Amplifying Voices to Scale-up Short-course Preventive Therapy for TB in Zimbabwe

Over the last year, the Zimbabwe Network of People Living with HIV (ZNNP+) and Jointed Hands Welfare Organisation (JHWO) have prioritized community outreach to increase demand and uptake of TB Preventative Therapy (TPT) for people living with HIV (PLHIV). This includes work in Harare and Midlands Provinces to monitor the accessibility, availability, and acceptability of TPT services, and resulted in two significant improvements: TB/HIV policy alignment so that TPT can be incorporated into existing community differentiated service delivery models, and increased demand for TPT, driven by community awareness of how TPT benefits PLHIV.

These outreach efforts have shown a growing consensus among PLHIV that the introduction of TPT into existing differentiated service delivery models—such as the Community ART Refill Groups—would reduce TB-related mortality among PLHIV and that the programs are well-positioned to monitor TPT adherence.

To accomplish these objectives, ZNNP+ and JWHO leveraged existing alliances with the Ministry of Health while simultaneously working with programs and systems that served the communities, including differentiated service delivery structures such as community health advocates, community-based organizations, peer educators, as well as support groups of PLHIV, mentor mothers, and the well-established expert patient model. All of these models embrace community involvement in advocating for improving the uptake of TPT and other health services while strengthening the ties between the communities and the health facilities that serve them.

One of the CARG groups sharing their ARVs and IPT after the group focal person collected the supply from their health facility

After demand for TPT increased in their communities, PLHIV acknowledged that differentiated service delivery approaches in HIV outreach like  Community ART Refill Group, adherence groups and support groups can improve TPT adherence monitoring amongst PLHIV and that distribution of TPT medicines can be done using these models. Directly observed therapy (weekly doses) of 3HP can also be conducted through differentiated service delivery.

Similarly, TB screening can be done at the community level using some of the DSDs models like Community ART Refill Group (CARG) and Family ART Refill Group, and people with TB symptoms can be referred to health facilities for better treatment management at an earlier time. 

Meaningful involvement of communities and working closely with their supporting systems improves the uptake of health services. TPT can be integrated in differentiated service delivery models to enhance treatment adherence and completion rates. Strengthening these community systems and integrating TPT into differentiated service delivery models will only become more important as Zimbabwe seeks to scale-up TPT while confronting Covid-19.

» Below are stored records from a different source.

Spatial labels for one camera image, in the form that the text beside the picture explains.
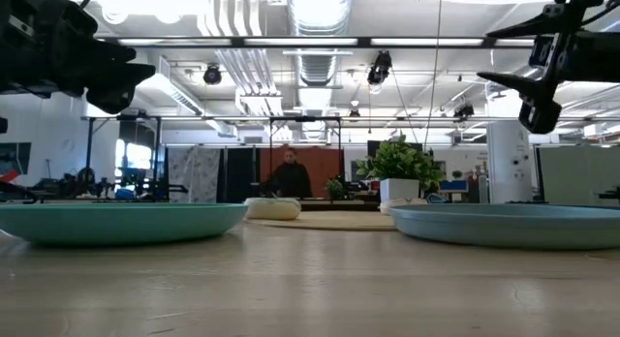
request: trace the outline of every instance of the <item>person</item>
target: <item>person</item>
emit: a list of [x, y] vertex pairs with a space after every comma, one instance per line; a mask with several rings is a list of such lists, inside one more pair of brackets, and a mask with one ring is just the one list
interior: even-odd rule
[[284, 152], [284, 163], [273, 172], [271, 178], [278, 197], [312, 198], [308, 170], [297, 162], [294, 148], [287, 148]]

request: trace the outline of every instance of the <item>table surface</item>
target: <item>table surface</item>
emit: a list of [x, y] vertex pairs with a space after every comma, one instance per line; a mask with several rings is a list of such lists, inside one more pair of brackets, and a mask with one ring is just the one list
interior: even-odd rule
[[620, 252], [245, 225], [116, 249], [0, 236], [0, 336], [617, 336]]

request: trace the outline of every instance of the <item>teal plate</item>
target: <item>teal plate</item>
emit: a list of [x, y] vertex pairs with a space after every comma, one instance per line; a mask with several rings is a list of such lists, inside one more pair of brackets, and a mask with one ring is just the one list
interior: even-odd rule
[[88, 203], [0, 206], [0, 230], [61, 246], [171, 242], [217, 236], [243, 220], [241, 204]]
[[548, 250], [620, 247], [620, 211], [527, 204], [392, 207], [396, 228], [450, 243]]

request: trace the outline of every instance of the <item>green plant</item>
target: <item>green plant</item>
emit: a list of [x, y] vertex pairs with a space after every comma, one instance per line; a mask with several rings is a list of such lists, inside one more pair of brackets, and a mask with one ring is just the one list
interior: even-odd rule
[[344, 198], [345, 188], [342, 183], [336, 178], [330, 178], [325, 184], [325, 190], [329, 195], [330, 200], [340, 200]]
[[382, 142], [375, 157], [366, 157], [366, 161], [357, 161], [357, 174], [387, 178], [416, 179], [422, 190], [433, 184], [439, 184], [444, 174], [433, 161], [433, 157], [417, 152], [405, 142], [401, 135], [396, 142]]

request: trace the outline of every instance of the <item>potted plant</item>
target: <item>potted plant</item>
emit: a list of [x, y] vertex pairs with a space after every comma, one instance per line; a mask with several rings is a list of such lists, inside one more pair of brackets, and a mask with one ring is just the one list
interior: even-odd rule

One of our expert patients, Daniso Phiri, was at Rutsanana Clinic leading a health education program on TB prevention on 23rd of March 2020, during the early days of Covid-19 in Zimbabwe. The clinic provided masks for expert patients to prevent Covid-19 transmission. Later, services provided by expert patients were suspended following the lockdown, quarantine, and social distancing measures in the face of the pandemic. More focus and attention was given to the Covid-19 response, crippling other essential TB/HIV related services like TB screening, TPT initiation, and contact tracing.